Dolores’s ascension, not to mention this new formidable identity, reverberates with the man she loves. “The little ranch girl that he felt like he needed to protect all of a sudden doesn’t need much protection,” Marsden said, explaining that Teddy quickly stops seeing Dolores as a damsel and cedes direction to her in this uprising and mission. “She’s changed,” he says. “It’s hot for a second, but then you have to stay alive.”

On the topic of how things have changed, one thing that is hard not to notice, especially in the conversation about these women claiming their agency, is how the nudity in season two has changed.

Nudity, particularly from the actors who played hosts, was essential to the plot of the first season, as the hosts were manipulated and objectified by the workers who were programming them and the park guests who were exploiting them.

Not only is it the case in the premiere episode, but we learned at the panel that it’s also true of much of the season: there are far fewer nude scenes, particularly among the principal actors. Most interestingly, the only nude scene in the premiere is from an actor—yes, a male actor—who is one of the show’s humans, not a host.

“When the hosts get power, they’re going to spend a lot less time naked on a stool!” Joy said, when asked if the shift in power dynamics made that purposeful decision.

“I assumed that when I came back for season two I’d have to get naked,” Newton said. “I mean, Jesus, I was naked most of the time in the first season.” She remembered reading episode one and marveling at the fact that she would be wearing clothes, and in such disbelief that she even asked Joy about it. “And she said, why the hell would Maeve want to get naked again?”

In talking about the nudity, Newton was quick to bring up what it was like on set the first time she filmed a nude scene for season one. Nolan was directing the episode, and after the first take, he ran out from behind the camera, instructed the crew to turn away, and, averting his own eyes, quickly guided a robe onto her. “The director!” she marveled.
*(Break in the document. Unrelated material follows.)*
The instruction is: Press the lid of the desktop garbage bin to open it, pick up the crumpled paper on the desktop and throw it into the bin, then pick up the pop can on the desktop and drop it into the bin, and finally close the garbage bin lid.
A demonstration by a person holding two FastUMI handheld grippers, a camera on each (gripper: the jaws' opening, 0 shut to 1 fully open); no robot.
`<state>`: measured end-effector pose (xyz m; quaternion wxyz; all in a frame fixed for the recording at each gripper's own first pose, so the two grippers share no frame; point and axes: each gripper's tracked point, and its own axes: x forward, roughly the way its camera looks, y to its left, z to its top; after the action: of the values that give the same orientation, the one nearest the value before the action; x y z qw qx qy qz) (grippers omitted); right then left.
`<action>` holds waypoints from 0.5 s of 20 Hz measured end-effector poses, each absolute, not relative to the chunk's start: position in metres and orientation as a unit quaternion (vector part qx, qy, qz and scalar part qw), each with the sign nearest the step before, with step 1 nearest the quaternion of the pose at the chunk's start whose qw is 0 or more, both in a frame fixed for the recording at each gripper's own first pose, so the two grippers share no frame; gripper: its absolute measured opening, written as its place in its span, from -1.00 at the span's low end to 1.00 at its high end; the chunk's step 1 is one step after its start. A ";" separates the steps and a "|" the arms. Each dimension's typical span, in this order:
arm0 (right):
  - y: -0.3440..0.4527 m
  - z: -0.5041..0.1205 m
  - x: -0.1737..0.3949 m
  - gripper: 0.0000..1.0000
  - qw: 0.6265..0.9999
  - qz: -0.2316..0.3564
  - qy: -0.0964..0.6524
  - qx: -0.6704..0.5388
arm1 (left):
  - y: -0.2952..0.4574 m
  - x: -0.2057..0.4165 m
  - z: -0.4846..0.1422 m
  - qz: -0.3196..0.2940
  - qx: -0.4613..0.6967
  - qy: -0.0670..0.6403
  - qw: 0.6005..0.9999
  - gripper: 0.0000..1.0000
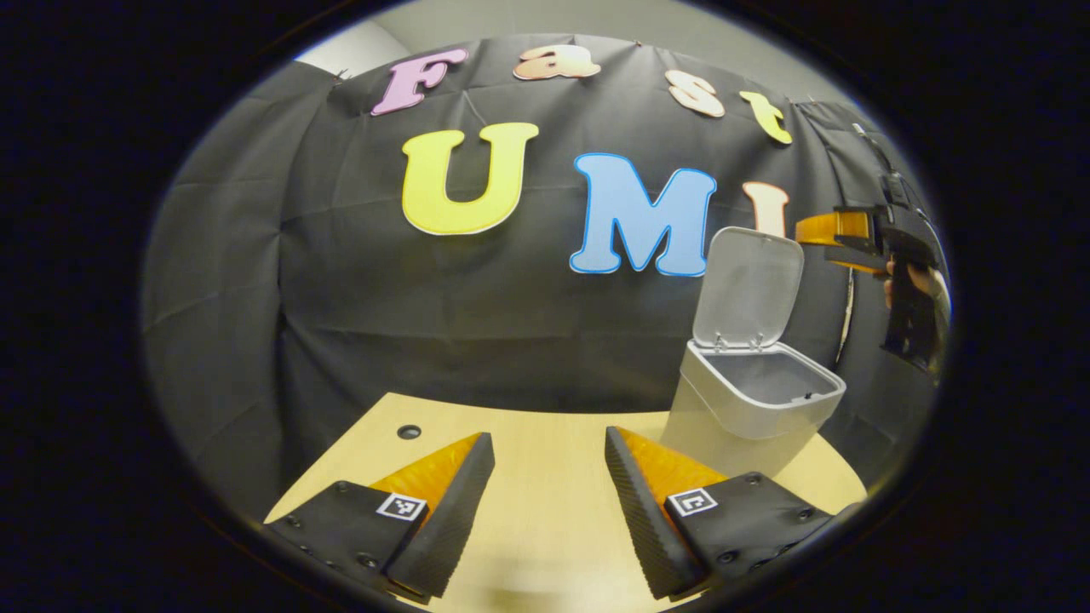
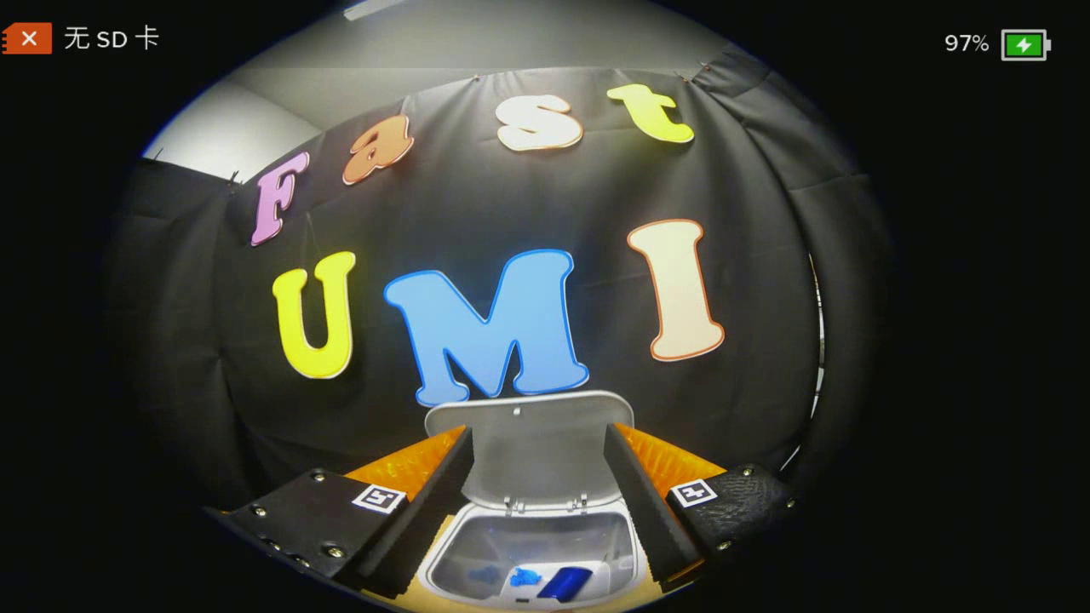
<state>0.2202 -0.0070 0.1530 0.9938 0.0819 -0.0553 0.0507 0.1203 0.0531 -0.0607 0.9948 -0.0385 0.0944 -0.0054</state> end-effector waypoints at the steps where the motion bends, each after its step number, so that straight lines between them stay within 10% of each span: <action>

“I just wanted to cry because I never, ever had been treated like that in a situation where I was nude, and I’ve been nude or semi-nude a lot in movies. And it took me a moment to recover myself to carry on. And I was treated that way every single time I was nude.”

“It is a revelation to me, to all of us who had to be naked,” she continued, gesturing at the other actors on the panel, all of whom had been required to film nude and all of whom shook their heads vigorously in agreement. “The grace, and the consideration, and the sensitivity. On the one hand I was so appreciative. On the other hand I was horrified by what I had been through up until then. I had delayed horror.”

To co-opt that sentiment, the premiere episode shows the power of what delayed horror, when channeled correctly, can do.

We’ll have much more coverage of the premiere and the new season coming up. Quoth Thandie Newton: just you fucking wait.